Jennifer Taylor provides fresh insight on the minority of women in computer science by looking at causes of The Decline of Women in Computer Science from 1940-1982. From the pioneering work of Ada Lovelace as the first programmer for the difference engine in the 1800s to those who worked as human computers in the early 20th century to the group who programmed the first computing machine to support the war effort In the 1940s, women played a significant role in the nascent field of computer science.
“The rationale for selecting female programmers was partly due to the scarcity of qualified male labor during the war, but another significant factor was the expectation that women would be uniquely suited to this position, which demanded great ‘patience, persistence, and a capacity for detail’ – qualities that many employers attributed to the feminine sex.” (Taylor references Denise W. Gruer, “Pioneering Women in Computer Science,” 1, from the Adele Mildred Koss papers, 1993-1998, 1 folder, Schlesinger Library)
Despite this auspicious beginning, the participation of women in computer science declined steadily from the 1940s to the early 1980s. One factor that Taylor identifies is the association of computer science with engineering schools. Unlike the hard sciences and mathematics, the engineering discipline was particularly hostile to women. While noting that degrees awarded to women in computer science grew from the 1960s to the 1980s, Taylor points out the overall low participation of women in the field, relative to its beginnings in the 1940s.
The contrast between Taylor’s thesis and the chart above is not adequately explained. It is interesting to note the sharp decline in women in CS from 1966 to 1967. I wish I had the source data from this graph, but the early data set my be so small so that the decline is not significant. There were only a few universities which had computer science departments in the mid-60s. (Purdue University had the first in 1962, followed by Stanford University and Carnegie Mellon University (CMU) in 1965. However, I think Taylor’s point is that the number of women in the field declined after the war from a majority of women programmers to a small minority. The increase in women from the mid-70s to the mid-80s merits further study. If we could replicate such a phenomenon, we could create a more balanced environment in the field.

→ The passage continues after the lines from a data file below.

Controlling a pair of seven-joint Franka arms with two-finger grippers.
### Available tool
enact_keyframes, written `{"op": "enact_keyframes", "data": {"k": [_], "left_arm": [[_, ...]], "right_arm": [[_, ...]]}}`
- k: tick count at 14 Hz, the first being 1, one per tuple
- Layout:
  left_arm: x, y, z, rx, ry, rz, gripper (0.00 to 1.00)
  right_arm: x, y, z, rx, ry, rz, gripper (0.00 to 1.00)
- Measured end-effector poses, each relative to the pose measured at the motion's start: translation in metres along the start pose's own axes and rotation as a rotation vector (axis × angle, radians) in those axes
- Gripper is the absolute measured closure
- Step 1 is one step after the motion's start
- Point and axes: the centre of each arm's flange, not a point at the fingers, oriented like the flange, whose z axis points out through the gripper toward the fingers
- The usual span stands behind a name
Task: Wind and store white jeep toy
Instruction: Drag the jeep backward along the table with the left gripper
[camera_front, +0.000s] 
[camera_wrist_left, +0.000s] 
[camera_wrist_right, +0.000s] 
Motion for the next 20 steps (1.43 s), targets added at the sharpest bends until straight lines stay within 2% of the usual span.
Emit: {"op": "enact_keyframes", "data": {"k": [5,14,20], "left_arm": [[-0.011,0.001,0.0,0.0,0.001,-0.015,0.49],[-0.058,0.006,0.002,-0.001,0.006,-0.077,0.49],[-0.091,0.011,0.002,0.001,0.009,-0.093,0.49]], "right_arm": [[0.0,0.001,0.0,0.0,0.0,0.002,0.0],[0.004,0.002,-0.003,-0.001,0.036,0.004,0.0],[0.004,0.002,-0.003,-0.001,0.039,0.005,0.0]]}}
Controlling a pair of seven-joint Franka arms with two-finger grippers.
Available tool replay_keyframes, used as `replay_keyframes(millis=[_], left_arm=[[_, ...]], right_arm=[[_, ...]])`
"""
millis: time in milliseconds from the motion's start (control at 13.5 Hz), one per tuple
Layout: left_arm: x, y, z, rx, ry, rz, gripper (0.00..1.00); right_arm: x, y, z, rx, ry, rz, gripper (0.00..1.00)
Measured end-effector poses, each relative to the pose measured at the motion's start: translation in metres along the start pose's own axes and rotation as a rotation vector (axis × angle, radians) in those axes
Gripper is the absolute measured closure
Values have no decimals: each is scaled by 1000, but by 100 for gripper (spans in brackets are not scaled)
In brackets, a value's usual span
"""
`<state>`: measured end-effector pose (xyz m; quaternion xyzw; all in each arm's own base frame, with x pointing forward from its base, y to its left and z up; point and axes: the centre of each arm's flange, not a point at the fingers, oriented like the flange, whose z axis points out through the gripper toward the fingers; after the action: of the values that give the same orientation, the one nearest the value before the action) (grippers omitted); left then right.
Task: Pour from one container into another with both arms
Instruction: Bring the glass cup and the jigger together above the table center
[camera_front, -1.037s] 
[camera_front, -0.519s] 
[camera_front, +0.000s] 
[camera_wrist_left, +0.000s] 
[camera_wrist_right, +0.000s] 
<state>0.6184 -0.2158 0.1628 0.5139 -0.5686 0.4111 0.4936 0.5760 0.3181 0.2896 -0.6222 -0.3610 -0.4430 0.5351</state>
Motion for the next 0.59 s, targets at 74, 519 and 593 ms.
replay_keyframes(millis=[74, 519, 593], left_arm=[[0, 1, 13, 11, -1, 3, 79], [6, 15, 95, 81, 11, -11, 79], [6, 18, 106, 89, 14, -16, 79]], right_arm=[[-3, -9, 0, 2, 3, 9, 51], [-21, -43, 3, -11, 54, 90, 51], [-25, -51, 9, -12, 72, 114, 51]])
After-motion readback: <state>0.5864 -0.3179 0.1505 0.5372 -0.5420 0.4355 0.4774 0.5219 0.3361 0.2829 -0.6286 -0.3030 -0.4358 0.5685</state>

The whole article is worth reading for it includes a number of interesting historical quotes and offers a rare insight into the early beginnings of computer software development. I’ll quote the conclusion below:
It is doubtless the case that there are more nuances to the masculinization of computing than what could be covered by this short analysis, but the main components of the transition seem clear – that the early advantage of women in computing was largely diminished by a post-war society trying to return to “normalcy,” that the establishment of male-dominated academic and corporate structures marginalized women’s working habits and culture, and that the ubiquity of computing in the home triggered early gender socialization of computers as being a male domain. The positive outcome of this history, however, is the strong evidence that computing is not inherently a male domain, that it is indeed a socially constructed stereotype, and that women’s interests and technical capabilities are not a matter of “innate” differences. The historic accomplishments of the generations past are proof that women can succeed in computing, and understanding the forces that caused their decline is the first step toward fixing the today’s continuing gender inequalities in computer science.